Having worked with Intel Active Management Technology and Intel vPro Technology since version 1.0, it seems to me that there are a whole host of possibilities for those who are do-it-yourself-ers. One is the ability to programmatically wake a system, remotely trigger a process such as a software patch, and then put the system back to sleep. As it turns out, this is not so hard, even for me who has a limited scripting (read batch file) capability. The video chronicles the results of my effort.

 

Disclaimer: this is not meant as a how-to or best method. Rather, it is an exploration of what’s possible, meant to educate and stimulate conversation. With that out of the way, let’s get to the fun stuff.

 

To accomplish this goal I knew I'd need some help via command line tools. I did an Internet search and found these 4 freely downloadable tools that made it all possible. They are;

 

Remote Control Util - to determine the current power state and turn the system on.

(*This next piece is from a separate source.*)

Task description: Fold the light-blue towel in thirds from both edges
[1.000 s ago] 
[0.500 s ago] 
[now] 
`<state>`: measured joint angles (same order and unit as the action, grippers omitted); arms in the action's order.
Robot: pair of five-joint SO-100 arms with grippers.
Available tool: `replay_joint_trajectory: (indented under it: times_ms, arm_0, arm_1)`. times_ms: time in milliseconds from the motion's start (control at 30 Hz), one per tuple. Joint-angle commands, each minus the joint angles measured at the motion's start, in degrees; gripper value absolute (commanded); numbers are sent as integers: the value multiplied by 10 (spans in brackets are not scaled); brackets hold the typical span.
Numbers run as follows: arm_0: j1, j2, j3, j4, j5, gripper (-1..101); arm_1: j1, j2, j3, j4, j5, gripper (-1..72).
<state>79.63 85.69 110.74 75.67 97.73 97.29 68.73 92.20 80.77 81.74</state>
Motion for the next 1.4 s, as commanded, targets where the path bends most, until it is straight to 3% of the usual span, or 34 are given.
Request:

PsService - to start a process remotely

PsShutdown - to put the system back to sleep

sleep.exe - so the batch file can sleep while an event takes place.

The setup is simple; 2 systems. One is the console that executes the batch file and these commands. The other is my vPro system. I setup and configured my it using this Use Case Reference design (another of my batch file creations). That is to say, there's no TLS and I'm using only the admin account. I then ran the batch file on the console system which triggered the whole process. The process is as follows:

 

1.     Remote control util gets vPro's original power state via AMT (on, sleep, hibernate, or off)

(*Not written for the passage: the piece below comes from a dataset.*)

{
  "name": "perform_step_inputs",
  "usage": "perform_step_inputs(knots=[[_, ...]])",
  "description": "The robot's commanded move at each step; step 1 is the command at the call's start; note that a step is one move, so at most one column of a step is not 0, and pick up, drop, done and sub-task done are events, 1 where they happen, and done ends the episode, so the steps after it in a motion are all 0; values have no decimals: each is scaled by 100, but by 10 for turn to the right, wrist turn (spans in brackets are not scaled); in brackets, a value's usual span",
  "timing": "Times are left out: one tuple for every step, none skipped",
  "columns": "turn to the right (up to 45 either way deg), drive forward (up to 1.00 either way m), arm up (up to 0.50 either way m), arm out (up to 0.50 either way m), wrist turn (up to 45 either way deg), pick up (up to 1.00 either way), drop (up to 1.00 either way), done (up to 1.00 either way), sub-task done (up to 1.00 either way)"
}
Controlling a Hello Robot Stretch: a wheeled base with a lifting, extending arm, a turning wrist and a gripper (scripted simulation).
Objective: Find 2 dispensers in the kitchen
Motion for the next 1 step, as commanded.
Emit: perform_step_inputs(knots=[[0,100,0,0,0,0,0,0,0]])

2.     Remote control util power's on vPro via AMT

3.     Remote control util get's vPro's new power state to verify it has turned on

4.     ping vpro and check the TTL. Once it changes to <=128 the OS has booted. For more info

5.     PsService starts a process on vPro. I used notepad but it could be anything, including triggering a download and run of software patch

6.     PsService exits when the process finishes

7.     PsShutdown gracefully places vPro back to it's original sleep state

8.     Remote control util get's vPro's new power state to verify it has returned to it's original power state

 

Couple of notes.

 

·         I set an auto login on my vPro so I could see the process. However, PsService will work without a user being logged in. Also, it can run processes in the back ground so an end user would not be able to interact.

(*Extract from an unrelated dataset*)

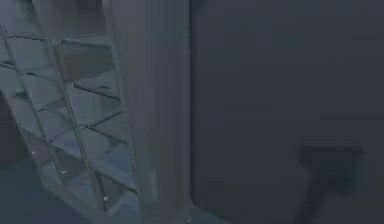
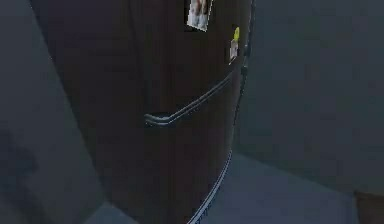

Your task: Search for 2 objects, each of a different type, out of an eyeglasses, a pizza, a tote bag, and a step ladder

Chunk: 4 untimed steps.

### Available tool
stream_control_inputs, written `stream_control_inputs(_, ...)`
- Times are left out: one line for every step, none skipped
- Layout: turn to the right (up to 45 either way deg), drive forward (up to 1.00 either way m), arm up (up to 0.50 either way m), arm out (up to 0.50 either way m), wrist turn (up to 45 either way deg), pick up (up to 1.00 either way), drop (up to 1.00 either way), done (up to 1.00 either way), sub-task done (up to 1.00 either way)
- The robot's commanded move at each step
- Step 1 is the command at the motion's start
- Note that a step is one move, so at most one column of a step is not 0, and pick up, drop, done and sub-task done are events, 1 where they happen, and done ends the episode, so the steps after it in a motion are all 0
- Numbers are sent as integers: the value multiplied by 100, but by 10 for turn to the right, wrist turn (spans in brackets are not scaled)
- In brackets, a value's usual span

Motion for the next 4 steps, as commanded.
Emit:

·         I used Notepad as my remote process since it made it easy to see success. However, any process can be started. In fact, PsService supports downloading the executable to run. As such, it may be possible to download and then run a patch or batch file as part of this whole process

·         I used a single vPro system. But, with a simple loop the same core batch file could trigger this action on many vPro systems.

 

Hope you found this post enjoyable and thought provoking. If you have your own do-it-yourself vPro ideas, or want to recreate this one, please share. And, hey, who says batch files are dead?